Even the very rustic Butter Chicken got a mull-over, leading to Avartana’s melt-in-your-mouth, pocket-sized bite of the very same dish.

Taking India to the world

This revolution of sorts has been helmed by some of India’s greatest chefs who have brought our fare to the rest of the world. Pioneering chefs Vikas Khanna and Vineet Bhatia have played massive roles — even if their own cooking styles are possibly the greatest tributes to the traditions of our mothers and grandmothers’ Indian home kitchens.

Today, Khanna’s Culinary Icons of India list celebrates and puts the limelight on chefs taking Indian food to the world. Bhatia, on the other hand, could be heartily credited for having brought the best of India’s flavours to the UK.

What this globalisation of Indian cuisines did is prepare palates for more regional and sub-regional dishes. On the other hand, it also opened up a demand for the rustic foods of India to be savoured in epic fine dining theatrics. Thus came Indian Accent — the legendary restaurant that gave our own cuisine the packaging of Western modernism. The genius of Chef Manish Mehrotra, Indian Accent’s popularity is so ubiquitous that even the biggest fine dining chains today speak of the establishment as a reference, a benchmark.

These veterans of the Indian culinary domain have handed over the ethos to younger chefs, too. One such instance could be seen earlier this year, when Chef Vijaya Kumar’s South Indian fine dining restaurant, Semma, bagged a Michelin Star in New York City.

Semma is perhaps also one of the best examples of what modern Indian cuisine is, taking our country to the rest of the world. While the ethos of the food that Semma serves is steeped in tradition and history, the approach and modern layout makes it a venue that attracts long queues, and even encourages patrons to call in advance to ask for their specialty dishes.

Sustainability, local sourcing, and an eye on finesse

A key philosophy rising in the modern Indian culinary industry is an eye on nature. Haoma, for instance, is a self-sustaining restaurant that grows the produce that it feeds its customers.

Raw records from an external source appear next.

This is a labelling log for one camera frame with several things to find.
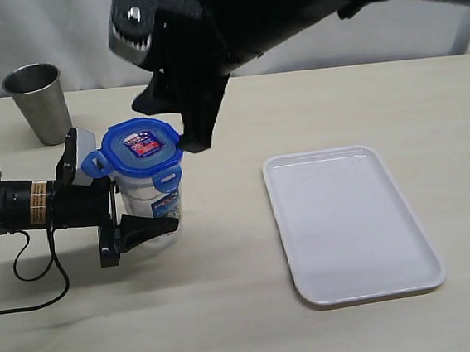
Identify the white rectangular tray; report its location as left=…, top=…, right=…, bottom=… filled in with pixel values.
left=262, top=145, right=447, bottom=309

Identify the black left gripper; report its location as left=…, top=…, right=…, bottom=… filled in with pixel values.
left=51, top=128, right=180, bottom=268

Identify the white backdrop curtain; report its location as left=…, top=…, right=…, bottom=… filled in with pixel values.
left=0, top=0, right=470, bottom=96

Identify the stainless steel cup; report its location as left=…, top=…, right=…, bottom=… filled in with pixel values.
left=2, top=63, right=72, bottom=146

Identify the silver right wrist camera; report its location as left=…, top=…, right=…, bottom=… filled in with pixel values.
left=108, top=22, right=153, bottom=66

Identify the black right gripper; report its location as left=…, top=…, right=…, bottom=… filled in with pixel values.
left=110, top=0, right=273, bottom=153

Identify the blue container lid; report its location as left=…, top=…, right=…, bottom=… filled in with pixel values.
left=82, top=118, right=183, bottom=180

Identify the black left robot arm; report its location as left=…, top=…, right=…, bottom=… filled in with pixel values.
left=0, top=128, right=180, bottom=267

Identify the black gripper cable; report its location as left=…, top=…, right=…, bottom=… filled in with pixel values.
left=0, top=138, right=73, bottom=315

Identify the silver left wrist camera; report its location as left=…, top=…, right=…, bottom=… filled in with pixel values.
left=67, top=127, right=96, bottom=186

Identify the clear plastic tall container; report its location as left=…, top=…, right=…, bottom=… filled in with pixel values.
left=111, top=162, right=182, bottom=253

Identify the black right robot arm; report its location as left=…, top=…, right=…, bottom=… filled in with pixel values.
left=108, top=0, right=470, bottom=153

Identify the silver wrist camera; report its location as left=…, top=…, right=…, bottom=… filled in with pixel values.
left=108, top=22, right=153, bottom=66
left=67, top=127, right=96, bottom=186

It’s not just sustainability that is in sight. Semma, for instance, celebrates the recipes of Tamil Nadu that no commercial eatery markets — recipes that are heirloom secrets, passed down generations in remote districts and villages in the state. What the modern ventures are thus doing is breaking down the food of India into sub-regions — a finer focus that was never seen before.

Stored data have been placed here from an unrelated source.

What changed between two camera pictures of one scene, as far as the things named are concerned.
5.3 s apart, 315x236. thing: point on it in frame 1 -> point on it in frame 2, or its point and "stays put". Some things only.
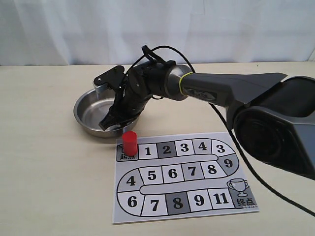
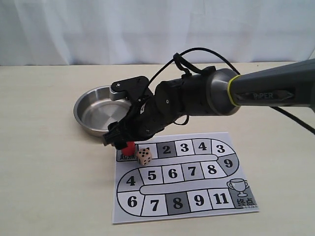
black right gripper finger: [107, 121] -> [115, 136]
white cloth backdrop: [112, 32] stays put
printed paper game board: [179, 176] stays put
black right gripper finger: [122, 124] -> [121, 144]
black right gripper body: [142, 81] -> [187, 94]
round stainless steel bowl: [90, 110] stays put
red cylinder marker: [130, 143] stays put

This also adds a newfound finesse to the heirloom recipes. Dishes that were cooked with all heart and served on a banana leaf for a hearty meal on a Sunday afternoon continue to be so — but with a makeover that plates them for a global, more urban audience.

When talking about his venture that took refined Indian food to the UK in the ‘90s, Chef Bhatia told TravelDine in August this year, “Instead of putting the food into a bowl or making it look like a brown stew or a red stew, I started putting it into various kinds of serviceware and making it look interesting. Now that was the precursor for what you call modern, progressive cuisine, because no one was doing it in those days, in 1992-93.”

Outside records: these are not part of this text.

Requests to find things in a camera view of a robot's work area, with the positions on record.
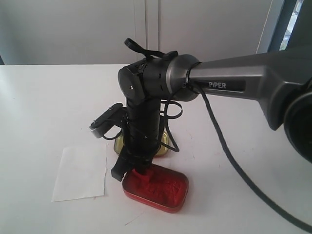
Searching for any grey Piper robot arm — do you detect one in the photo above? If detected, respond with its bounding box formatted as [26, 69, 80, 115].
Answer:
[111, 51, 312, 181]

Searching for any red ink pad tin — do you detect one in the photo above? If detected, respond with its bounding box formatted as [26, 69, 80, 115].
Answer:
[122, 164, 189, 213]

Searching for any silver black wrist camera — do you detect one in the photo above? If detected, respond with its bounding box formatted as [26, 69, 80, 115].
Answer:
[89, 103, 126, 140]

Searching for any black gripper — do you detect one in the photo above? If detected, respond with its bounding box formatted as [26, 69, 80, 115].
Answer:
[111, 98, 161, 182]

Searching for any gold tin lid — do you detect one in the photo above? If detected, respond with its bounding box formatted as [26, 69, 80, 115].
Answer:
[114, 131, 170, 157]

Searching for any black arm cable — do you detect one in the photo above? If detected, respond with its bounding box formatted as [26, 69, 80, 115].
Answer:
[102, 38, 312, 232]

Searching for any red stamp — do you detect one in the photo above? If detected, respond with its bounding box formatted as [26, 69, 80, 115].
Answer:
[132, 169, 154, 188]

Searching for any white paper sheet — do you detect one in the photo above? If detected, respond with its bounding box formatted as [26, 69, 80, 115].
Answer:
[51, 144, 107, 202]

“That snowballed into putting Indian food into various kinds of tasting menus or set up into courses, which had never been done before. Everybody said, ‘how can you have a five-course Indian meal?’ But I said, if you structure it correctly, there’s enough protein, enough starch, enough carbs, and vegetables to complete the entire meal and still feel light. The food was very refined,” Bhatia said.

It is this anecdote that shows how the origin of the well-travelled, well-groomed Indian cuisine took place over the past decades. And, it’s not just finesse, either. The modern Indian cuisine’s own rulebook means that there are no hard restrictions to the ingredients today — Haoma, for instance, prides its fare upon the produce of Thailand. Semma, too, bases its seafood on the fresh catch in the West Coast of the US.

And, they’re doing so with grace, intelligence and aplomb that is at par — or greater — than every other cuisine around the world.